Die Überraschung unseres Tippspiels: Kein Fahrer der Ineos Grenadiers schaffte es unter die Top Ten der Favoriten. | Foto: Cor Vos
Schon etwas Rückstand auf die weiteren Top-Ten-Fahrer hat in unserem Ranking Simon Yates. Der 30-Jährige hat seit seinem Ausstieg auf der 1. Etappe der Tour de Romandie am 26. April keinen einzigen Rennkilometer mehr absolviert. Für Yates spricht sein gutes erstes Saisondrittel mit Rang zwei bei der Tour Down Under, Rang vier bei Paris-Nizza und Platz neun bei der Baskenland-Rundfahrt. Bei der Tour ist der Brite bisher den Beweis schuldig geblieben, dass er ganz vorne landen kann. Anders sieht es bei Vuelta und Giro aus: Die Spanien-Rundfahrt gewann Yates 2018, den Giro beendete er drei Jahre später auf Rang drei. Seine letzten drei Grand Tours musste er aber allesamt vorzeitig beenden.
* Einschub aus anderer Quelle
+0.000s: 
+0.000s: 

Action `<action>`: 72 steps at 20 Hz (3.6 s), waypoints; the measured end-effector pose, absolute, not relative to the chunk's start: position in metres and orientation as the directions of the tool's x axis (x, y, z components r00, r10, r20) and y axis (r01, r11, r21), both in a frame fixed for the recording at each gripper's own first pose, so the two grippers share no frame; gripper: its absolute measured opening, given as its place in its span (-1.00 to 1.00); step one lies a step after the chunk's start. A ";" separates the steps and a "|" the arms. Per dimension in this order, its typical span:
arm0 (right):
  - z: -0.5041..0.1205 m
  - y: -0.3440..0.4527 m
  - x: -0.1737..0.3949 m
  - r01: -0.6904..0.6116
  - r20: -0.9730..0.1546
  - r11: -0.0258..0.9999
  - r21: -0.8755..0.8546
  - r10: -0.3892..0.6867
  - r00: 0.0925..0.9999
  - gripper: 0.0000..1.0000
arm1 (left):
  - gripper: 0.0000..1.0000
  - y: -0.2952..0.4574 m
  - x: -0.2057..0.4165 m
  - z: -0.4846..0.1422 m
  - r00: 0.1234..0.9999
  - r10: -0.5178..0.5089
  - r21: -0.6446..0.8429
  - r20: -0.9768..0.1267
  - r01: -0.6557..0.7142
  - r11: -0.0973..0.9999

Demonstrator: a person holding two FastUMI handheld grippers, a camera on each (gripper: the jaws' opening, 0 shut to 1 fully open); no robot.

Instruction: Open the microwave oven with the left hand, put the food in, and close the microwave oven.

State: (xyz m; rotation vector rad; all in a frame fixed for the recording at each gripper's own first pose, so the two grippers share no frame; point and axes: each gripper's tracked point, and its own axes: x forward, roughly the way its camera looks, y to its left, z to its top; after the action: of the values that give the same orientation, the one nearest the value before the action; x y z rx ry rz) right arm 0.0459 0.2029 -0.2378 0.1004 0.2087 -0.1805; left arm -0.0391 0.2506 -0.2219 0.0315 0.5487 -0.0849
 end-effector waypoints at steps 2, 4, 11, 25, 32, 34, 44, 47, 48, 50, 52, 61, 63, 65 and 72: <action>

Bei der Tour will Yates wieder an seine erfolgreicheren Tage anknüpfen. Dazu beitragen sollen auch sein wichtigster – und einziger - Berghelfer Chris Harper. Der Australier schloss zuletzt das Critérium du Dauphiné auf Rang 16 ab. Der Rest des Teams ist eher auf Flachetappen ausgerichtet, auf denen Sprinter Dylan Groenewegen Siege einfahren soll.
Zu den Top-Ten-Kandidaten, die in unserem kleinen Tippspiel nicht genug Punkte für die ersten zehn Plätze sammelten, gehören neben den oben bereits bei ihren Kapitänen teilweise mitgenannten Helfern auch der Tour-de-Suisse-Sieger Mattias Skjelmose (Lidl – Trek) und der Franzose Guillaume Martin (Cofidis). Und auch dem norwegischen Uno-X-Duo Torstein Traeen und Tobias Halland Johannessen ist eine Überraschung im Gesamtklassement zuzutrauen - auch wenn sie aus der Redaktion niemand in die Top Ten wählte.
Vor allem aber fehlen in unseren Top Ten die Kapitäne des einst so dominanten Tour-Teams Ineos Grenadiers. Daniel Martinez traute unsere Redaktion hier am meisten zu, weil hinter Egan Bernal nach dessen Verletzungs-Historie noch ein riesiges Fragezeichen steht und Tom Pidcock wahrscheinlich noch das eine oder andere Jahr brauchen dürfte, um bei der Grand Boucle wirklich auf Klassement zu fahren.